Despite increased attention, less is known regarding the developmental dynamics of other appendage structures, such as the orphan sebaceous glands. Many overlaps exist, such as the primacy of epithelialmesenchymal interactions and the involvement of the β-catenin and EDAR pathways. For example, sweat gland and nail development require EDAR, as evidenced even in small natural variants of EDAR (V370A), which confer changes in humans such as thick hair, incisor tooth shoveling, and increased eccrine sweat gland density. 37 Other similarities are that just as lanugo hair is an initial wave of keratinization, nails also have a preliminary nail that is complete and then shed in utero during the second trimester. Nail development also requires HOX programming (see HOX discussion in section “Mesenchyme/Fibroblast and Adipose Development”) as is evident by patients with nail-patella with mutations in the HOX gene LMX1b. 21 Sweat glands in the volar skin develop around 12 to 13 weeks EGA, and the rest of the body at 20 weeks, following the same pattern of placode formation as a hair follicle.

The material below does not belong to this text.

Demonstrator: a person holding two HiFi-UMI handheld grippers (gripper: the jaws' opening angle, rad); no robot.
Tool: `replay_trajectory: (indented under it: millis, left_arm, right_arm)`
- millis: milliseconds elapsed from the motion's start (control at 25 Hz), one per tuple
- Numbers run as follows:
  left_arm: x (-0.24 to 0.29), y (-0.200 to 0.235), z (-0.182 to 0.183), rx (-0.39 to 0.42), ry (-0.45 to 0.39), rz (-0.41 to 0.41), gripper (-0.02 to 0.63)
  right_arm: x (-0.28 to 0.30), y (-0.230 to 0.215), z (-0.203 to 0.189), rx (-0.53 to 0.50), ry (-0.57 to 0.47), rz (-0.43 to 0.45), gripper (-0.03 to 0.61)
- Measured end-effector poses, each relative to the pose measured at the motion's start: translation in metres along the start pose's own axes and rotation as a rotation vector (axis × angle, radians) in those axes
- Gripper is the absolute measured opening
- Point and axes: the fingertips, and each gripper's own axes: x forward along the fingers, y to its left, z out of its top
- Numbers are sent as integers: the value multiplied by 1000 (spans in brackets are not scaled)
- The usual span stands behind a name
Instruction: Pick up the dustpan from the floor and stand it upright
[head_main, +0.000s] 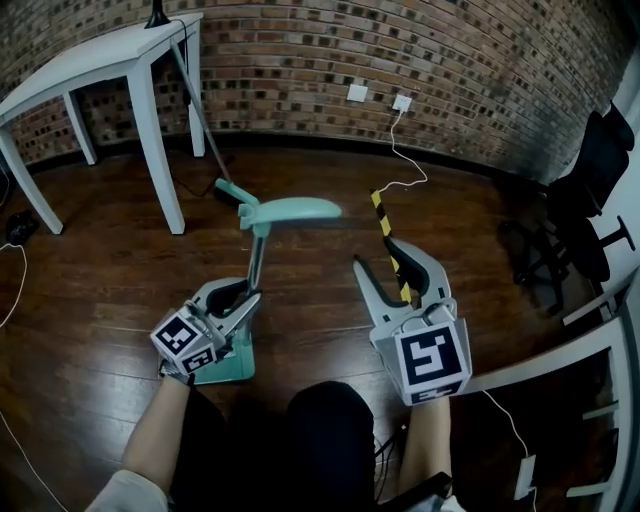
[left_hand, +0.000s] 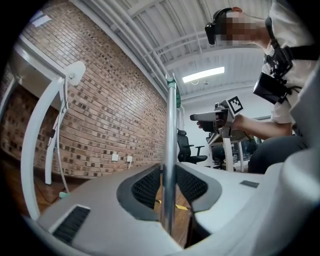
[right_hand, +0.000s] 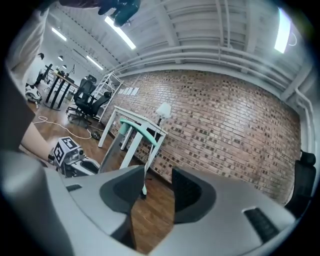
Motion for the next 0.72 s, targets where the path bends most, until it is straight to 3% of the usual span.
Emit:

Besides hair, nails, and sweat glands, the final appendage of the skin is the apocrine gland found in the hormonally responsive areas of the axillae and genitals. As apocrine glands are absent from most, if not all, regions of the mouse, little research has defined their developmental biology. Also, besides the above appendageal organs, there are other specialized keratinized structures, such as dermatoglyphs, the technical term for ridges responsible for characteristic fingerprints. Volar dermatoglyphics development begins around week 7 EGA when protuberances in palms and soles, called volar pads, appear. 38 The substance of volar pads are accumulations of grouped fibroblasts. As the volar pads involute, epidermal ridges appear as a result of local hyperproliferation of the basal layer of epidermis. There are several rounds of epidermal ridge development and also much more to learn about this process.